More Corel/Borland Merger Trouble: The merger of Corel Corporation and Borland/Inprise continues to run into snag after snag. Most recently, Borland/Inprise investor Management Insights, Inc. filed suit against Borland/Inprise, attempting to block that company's as-yet-unconsumated merger with Corel. The lawsuit calls the stock swap part of the deal, converting each share of Borland/Inprise to .747 share of Corel, "unfair" and goes further to say that the agreement was reached through "misrepresentations" of Corel's present and anticipated financial status. Management Insights' CEO Robert Coates resigned from the board of directors of Borland/Inprise the day before the merger was announced, pointing to many of these same charges against the acquisition plan. Indeed, Management Insights' lawsuit notes that Borland/Inprise directors had a financial responsibility to pull out of the merger as soon as the "misstatements" were discovered. According to a source close to Borland/Inprise, while members of both Corel Corporation and Borland/Inprise are enthusiastic about the merger, shareholders are likely to continue to oppose the deal--particularly with the continued softness in both companies' share prices. As of 10:00 a.m. PST, Borland/Inprise (INPR) was trading at about $5 3/4. Corel (CORL) trades at a slight premium, just over $8 per share. Management Insights owns a five percent stake in Borland/Inprise.
Clued-in/Clued-out "The dot-com generation will get squeezed by more skilled baby-boom managers and aggressive Generation Y newcomers.
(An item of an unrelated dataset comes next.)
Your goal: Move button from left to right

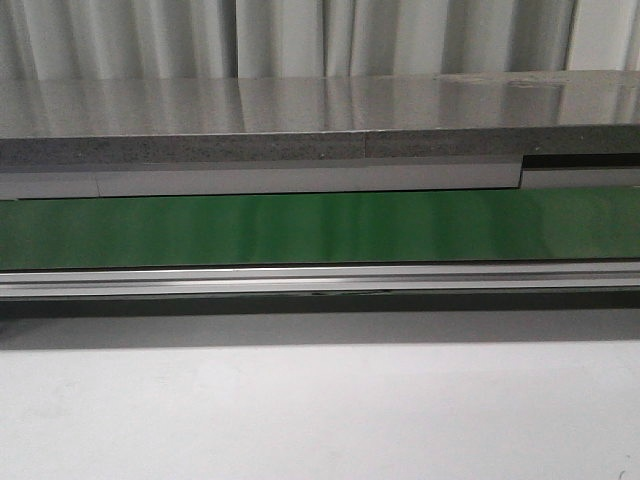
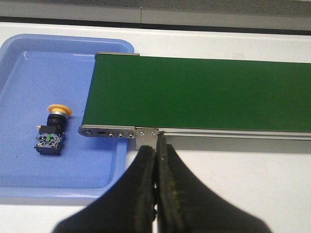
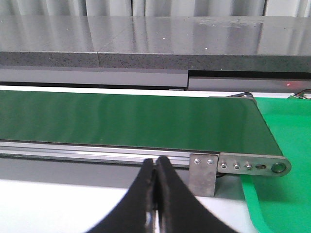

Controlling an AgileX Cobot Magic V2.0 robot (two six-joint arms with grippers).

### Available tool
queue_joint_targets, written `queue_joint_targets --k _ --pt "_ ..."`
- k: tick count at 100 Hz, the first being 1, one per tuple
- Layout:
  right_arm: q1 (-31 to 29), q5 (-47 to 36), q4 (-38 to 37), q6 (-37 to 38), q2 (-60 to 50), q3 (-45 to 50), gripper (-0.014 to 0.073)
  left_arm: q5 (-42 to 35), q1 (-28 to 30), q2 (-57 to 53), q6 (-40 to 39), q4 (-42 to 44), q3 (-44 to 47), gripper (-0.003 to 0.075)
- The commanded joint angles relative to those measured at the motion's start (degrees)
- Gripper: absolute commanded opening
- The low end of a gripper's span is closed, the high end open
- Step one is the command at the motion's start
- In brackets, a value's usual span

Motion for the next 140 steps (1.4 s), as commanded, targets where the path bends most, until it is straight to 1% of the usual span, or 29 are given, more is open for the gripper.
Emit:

Former dot-com managers will end up working for their elders and their juniors." George Colony, CEO of Forrester Research, as quoted in Wired.
Vocalizations! "I don't think the free software community and users actually need two desktops. If the KDE system had been completely free from the start, I would have probably happily joined their team. But I think freedom is important, so starting a different desktop project with freedom in mind as the #1 requirement was the right thing to do in my opinion." Ettore Perazzoli, GNOME developer, in an interview at LinuxPapers.org.
Linuxcare, Heal Thyself: Just over a week after Linuxcare's CEO Fernand Sarrat left Linuxcare, another top executive similarly is hitting the bricks; G2News is reporting that Linuxcare CIO Doug Nassaur is no longer with the company. While the potential prurient quotient of Fernand's departure (rumors of "personal relationships" and other intimate indiscretions in particular) may have helped some observers to view his situation as relatively isolated, Doug Nassaur's leaving may prove a bit more spin-resistant. Doug came to Linuxcare after being Vice President for Technical Operations for E*Trade and, reportedly, alienated Linuxcare's open source faithful with plans for a "Linuxcare answer machine" that would be the centerpiece of the company's support service operation. Apparently, Doug's dream was not only expensive and controversial, but also development of "Sorcerer", as the plan was allegedly called, was being subcontracted out to a pair of companies using proprietary technology. While it is uncertain as to what will become of "Sorcerer", what does seem clear is that Linuxcare is cleaning house. True, the executive deck shuffling has contributed to the postponement of Linuxcare's planned IPO. But it appears that none of the executive departures have anything to do with disagreements over the core business plan of the company--which, most fundamentally, is geared toward providing enterprise-level Linux support. And if Fernand and/or Doug were becoming the loci of a certain volume of discontent, weeding them out today may be the best bet for a stronger, more robust Linuxcare tomorrow.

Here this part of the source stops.